About the International Telecommunication Union
The International Telecommunication Union (ITU) is the United Nations specialized agency for information and communication technologies (ICTs). It was established in 1865 as the International Telegraph Union, making it one of the oldest international organizations in existence. ITU is headquartered in Geneva, Switzerland, and has 194 Member States along with over 1,000 companies, universities, and international and regional organizations as members.
ITU’s core functions include coordinating the global use of the radio spectrum and satellite orbits, establishing international technology standards, and driving universal connectivity and digital services. From artificial intelligence to quantum computing, from satellites to broadband networks, ITU works to connect the world and beyond.
Since 2017, ITU has been running the AI for Good platform, which it describes as the United Nations’ leading platform for advancing AI standards, skills, policy, and partnerships to solve global challenges. The AI for Good Global Summit, first held in 2017, has grown into a year-round digital community with over 55,000 members in its AI for Good Neural Network.
The Way Forward
The AI for Good Global Commission is designed as an ongoing body, not a one-time event. It will convene regularly to track progress on trust, access, and innovation in AI. The inaugural meeting on 8 July 2026 focused on AI infrastructure and applications in health, education, food security, and disaster response.
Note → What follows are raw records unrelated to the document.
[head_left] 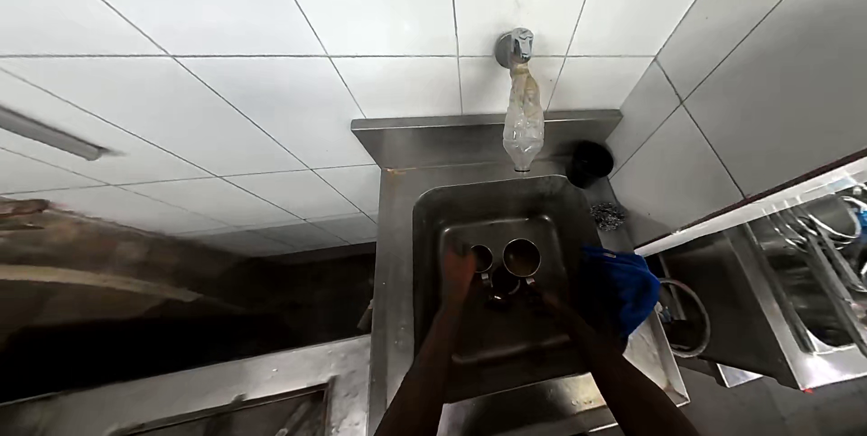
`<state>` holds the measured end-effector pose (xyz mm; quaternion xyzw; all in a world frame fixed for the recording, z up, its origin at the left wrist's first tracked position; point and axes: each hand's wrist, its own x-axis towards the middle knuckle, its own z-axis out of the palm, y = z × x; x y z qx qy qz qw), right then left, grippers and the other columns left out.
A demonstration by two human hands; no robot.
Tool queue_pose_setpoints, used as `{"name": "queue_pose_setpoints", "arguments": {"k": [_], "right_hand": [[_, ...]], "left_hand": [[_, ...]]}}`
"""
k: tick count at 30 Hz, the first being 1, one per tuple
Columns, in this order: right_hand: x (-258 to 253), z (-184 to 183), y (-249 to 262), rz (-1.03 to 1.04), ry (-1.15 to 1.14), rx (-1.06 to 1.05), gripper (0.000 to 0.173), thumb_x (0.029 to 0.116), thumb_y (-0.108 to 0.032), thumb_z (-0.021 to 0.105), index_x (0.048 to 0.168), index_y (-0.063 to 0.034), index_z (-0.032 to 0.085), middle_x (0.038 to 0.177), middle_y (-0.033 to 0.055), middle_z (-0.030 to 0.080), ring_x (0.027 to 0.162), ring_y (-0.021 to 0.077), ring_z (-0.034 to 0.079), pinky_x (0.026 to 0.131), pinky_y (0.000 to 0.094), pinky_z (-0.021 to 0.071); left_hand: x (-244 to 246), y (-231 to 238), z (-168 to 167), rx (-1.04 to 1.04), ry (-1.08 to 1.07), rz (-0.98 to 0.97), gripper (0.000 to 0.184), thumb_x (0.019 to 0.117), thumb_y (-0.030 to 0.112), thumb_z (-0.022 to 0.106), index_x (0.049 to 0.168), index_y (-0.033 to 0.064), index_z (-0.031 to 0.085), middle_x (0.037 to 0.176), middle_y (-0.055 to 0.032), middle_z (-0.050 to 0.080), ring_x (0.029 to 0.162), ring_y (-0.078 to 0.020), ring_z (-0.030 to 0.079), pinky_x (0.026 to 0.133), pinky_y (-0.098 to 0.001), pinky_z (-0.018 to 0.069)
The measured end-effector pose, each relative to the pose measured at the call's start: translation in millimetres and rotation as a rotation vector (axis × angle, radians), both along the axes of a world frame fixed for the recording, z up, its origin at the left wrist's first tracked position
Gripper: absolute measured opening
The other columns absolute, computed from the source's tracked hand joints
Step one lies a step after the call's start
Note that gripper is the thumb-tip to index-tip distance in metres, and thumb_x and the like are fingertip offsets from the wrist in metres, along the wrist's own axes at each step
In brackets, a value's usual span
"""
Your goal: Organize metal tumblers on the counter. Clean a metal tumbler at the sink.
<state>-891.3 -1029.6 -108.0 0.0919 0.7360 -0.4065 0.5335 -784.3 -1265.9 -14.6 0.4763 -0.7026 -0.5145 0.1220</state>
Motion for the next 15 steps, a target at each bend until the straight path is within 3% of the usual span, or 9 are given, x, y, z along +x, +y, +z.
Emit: {"name": "queue_pose_setpoints", "arguments": {"k": [2,4,5,7,10,12,15], "right_hand": [[2,24,-2,0.036,0.059,0.013,0.047,0.1065,-0.043,0.051,0.140,-0.0109,0.057,0.131,0.0114,0.064,0.111,0.0244,0.065,0.085,0.0425,0.0575],[8,30,1,0.071,0.126,-0.027,0.050,0.1057,-0.039,0.055,0.143,-0.0058,0.053,0.129,0.0162,0.064,0.106,0.0260,0.066,0.083,0.0414,0.0579],[11,34,5,0.137,0.100,-0.073,0.050,0.1083,-0.040,0.048,0.143,-0.0052,0.053,0.129,0.0154,0.063,0.105,0.0241,0.063,0.085,0.0404,0.0538],[13,19,10,0.252,0.076,-0.171,0.051,0.1104,-0.045,0.037,0.141,-0.0074,0.052,0.120,0.0114,0.063,0.095,0.0193,0.060,0.076,0.0371,0.0510],[17,24,9,0.269,0.015,-0.083,0.052,0.1095,-0.048,0.037,0.141,-0.0110,0.056,0.125,0.0120,0.064,0.103,0.0242,0.063,0.084,0.0457,0.0530],[18,27,8,0.254,0.006,-0.097,0.050,0.1091,-0.048,0.040,0.134,-0.0092,0.059,0.115,0.0103,0.065,0.095,0.0218,0.062,0.079,0.0424,0.0522],[21,27,7,0.317,-0.028,-0.119,0.053,0.1093,-0.048,0.038,0.138,-0.0086,0.056,0.118,0.0112,0.064,0.098,0.0226,0.061,0.081,0.0439,0.0508]], "left_hand": [[-24,-19,89,-0.397,0.302,-0.100,0.048,0.1075,0.027,0.050,0.147,0.0003,0.047,0.148,-0.0188,0.053,0.136,-0.0270,0.053,0.114,-0.0444,0.0438],[-57,-41,177,-0.823,0.608,-0.279,0.050,0.1080,0.026,0.046,0.148,-0.0040,0.045,0.154,-0.0225,0.045,0.146,-0.0310,0.042,0.121,-0.0467,0.0348],[-77,-53,214,-1.004,0.687,-0.385,0.053,0.1080,0.029,0.043,0.149,-0.0049,0.044,0.157,-0.0241,0.041,0.149,-0.0344,0.036,0.124,-0.0499,0.0296],[-115,-73,265,-1.221,0.649,-0.609,0.059,0.1095,0.038,0.035,0.155,-0.0008,0.039,0.162,-0.0192,0.036,0.154,-0.0329,0.027,0.127,-0.0522,0.0197],[-163,-91,279,-1.235,0.379,-0.944,0.066,0.1102,0.047,0.024,0.161,0.0054,0.029,0.168,-0.0114,0.026,0.157,-0.0280,0.016,0.129,-0.0507,0.0107],[-188,-89,279,-1.209,0.247,-1.075,0.069,0.1086,0.052,0.022,0.163,0.0096,0.025,0.170,-0.0085,0.021,0.158,-0.0316,0.010,0.128,-0.0533,0.0101],[-231,-74,295,-1.106,0.095,-1.148,0.073,0.1079,0.057,0.021,0.164,0.0115,0.018,0.170,-0.0096,0.020,0.157,-0.0283,0.016,0.128,-0.0502,0.0111]]}}
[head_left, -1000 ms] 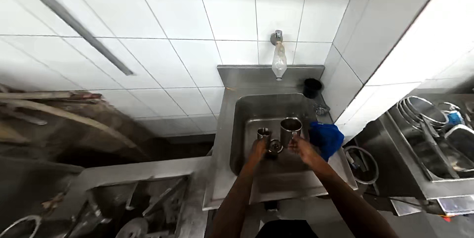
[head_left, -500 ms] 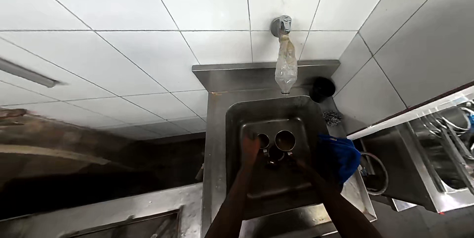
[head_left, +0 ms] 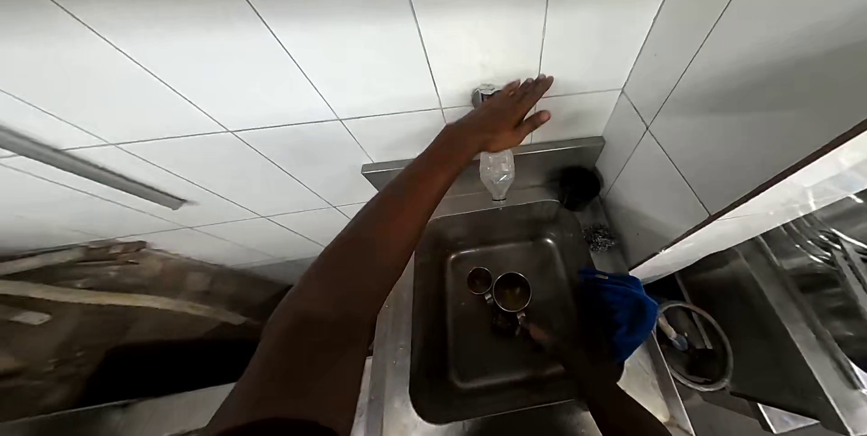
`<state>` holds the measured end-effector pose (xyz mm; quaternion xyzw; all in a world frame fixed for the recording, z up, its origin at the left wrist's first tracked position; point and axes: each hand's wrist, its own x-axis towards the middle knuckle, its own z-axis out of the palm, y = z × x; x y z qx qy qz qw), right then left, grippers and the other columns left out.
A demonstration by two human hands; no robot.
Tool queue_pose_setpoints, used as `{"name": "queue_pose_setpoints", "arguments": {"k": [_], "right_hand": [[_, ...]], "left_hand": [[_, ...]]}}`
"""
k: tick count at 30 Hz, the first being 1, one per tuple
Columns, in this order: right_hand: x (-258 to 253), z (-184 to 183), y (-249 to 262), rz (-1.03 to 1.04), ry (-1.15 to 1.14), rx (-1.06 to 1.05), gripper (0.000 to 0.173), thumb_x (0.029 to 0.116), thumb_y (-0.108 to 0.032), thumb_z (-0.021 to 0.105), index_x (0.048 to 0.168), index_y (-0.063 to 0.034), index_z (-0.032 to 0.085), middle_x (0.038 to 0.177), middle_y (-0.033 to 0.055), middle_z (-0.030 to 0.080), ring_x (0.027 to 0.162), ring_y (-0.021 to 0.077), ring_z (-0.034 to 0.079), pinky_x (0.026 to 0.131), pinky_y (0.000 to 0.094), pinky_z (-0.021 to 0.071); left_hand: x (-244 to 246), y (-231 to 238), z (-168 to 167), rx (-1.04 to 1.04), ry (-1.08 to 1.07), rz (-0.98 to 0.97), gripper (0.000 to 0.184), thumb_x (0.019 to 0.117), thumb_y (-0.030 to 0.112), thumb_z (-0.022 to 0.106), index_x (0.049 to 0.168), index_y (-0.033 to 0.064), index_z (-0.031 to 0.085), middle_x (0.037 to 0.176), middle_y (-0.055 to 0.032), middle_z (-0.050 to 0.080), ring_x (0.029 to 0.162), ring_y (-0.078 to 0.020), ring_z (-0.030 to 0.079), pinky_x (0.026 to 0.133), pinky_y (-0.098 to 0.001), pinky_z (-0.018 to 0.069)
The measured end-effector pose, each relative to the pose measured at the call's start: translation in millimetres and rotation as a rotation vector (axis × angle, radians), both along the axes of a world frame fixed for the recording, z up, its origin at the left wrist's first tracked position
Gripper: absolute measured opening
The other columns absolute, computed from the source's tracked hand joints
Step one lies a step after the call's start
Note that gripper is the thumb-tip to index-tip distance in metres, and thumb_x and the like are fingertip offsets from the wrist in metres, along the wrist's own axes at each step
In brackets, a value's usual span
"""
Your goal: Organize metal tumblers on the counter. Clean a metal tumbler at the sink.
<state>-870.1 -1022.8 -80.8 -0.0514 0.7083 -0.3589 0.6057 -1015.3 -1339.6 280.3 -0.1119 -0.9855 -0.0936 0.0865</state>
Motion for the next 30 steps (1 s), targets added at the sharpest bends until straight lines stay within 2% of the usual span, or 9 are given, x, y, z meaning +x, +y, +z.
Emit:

The commission’s work is expected to complement other international AI governance efforts, including the OECD AI Principles, the UNESCO Recommendation on the Ethics of AI, and the Global Partnership on AI (GPAI). What distinguishes this commission is its composition: it places the CEOs of the companies building the most powerful AI systems in the same room as heads of state from developing nations, creating a direct channel between technology creators and the communities most affected by their products.
For India, participation in the commission offers an opportunity to shape global AI standards at a time when the country is deepening its own AI capabilities through initiatives such as the IndiaAI Mission, which includes building AI computing infrastructure, developing foundational models, and creating datasets for Indian languages.
Key Takeaways
- The AI for Good Global Commission was launched on 2 July 2026 by the ITU to strengthen global AI governance, inclusion, and innovation.
- The commission has 44 founding members and is co-chaired by Rwandan President Paul Kagame and Salesforce CEO Marc Benioff. Doreen Bogdan-Martin, ITU Secretary-General, is the vice-chair.
- India is represented by three founding members: Mukesh Ambani (Reliance Industries), Sunil Bharti Mittal (Bharti Enterprises), and Lakshmi N Mittal (ArcelorMittal).
- The ITU, established in 1865 and headquartered in Geneva, is the UN specialized agency for ICTs with 194 Member States.
- The inaugural meeting was held during the AI for Good Global Summit 2026 (7-10 July), part of Geneva Digital Week, which also included the first UN Global Dialogue on AI Governance.
- About 2.2 billion people remain offline globally, and bridging this digital divide is a key priority for the commission.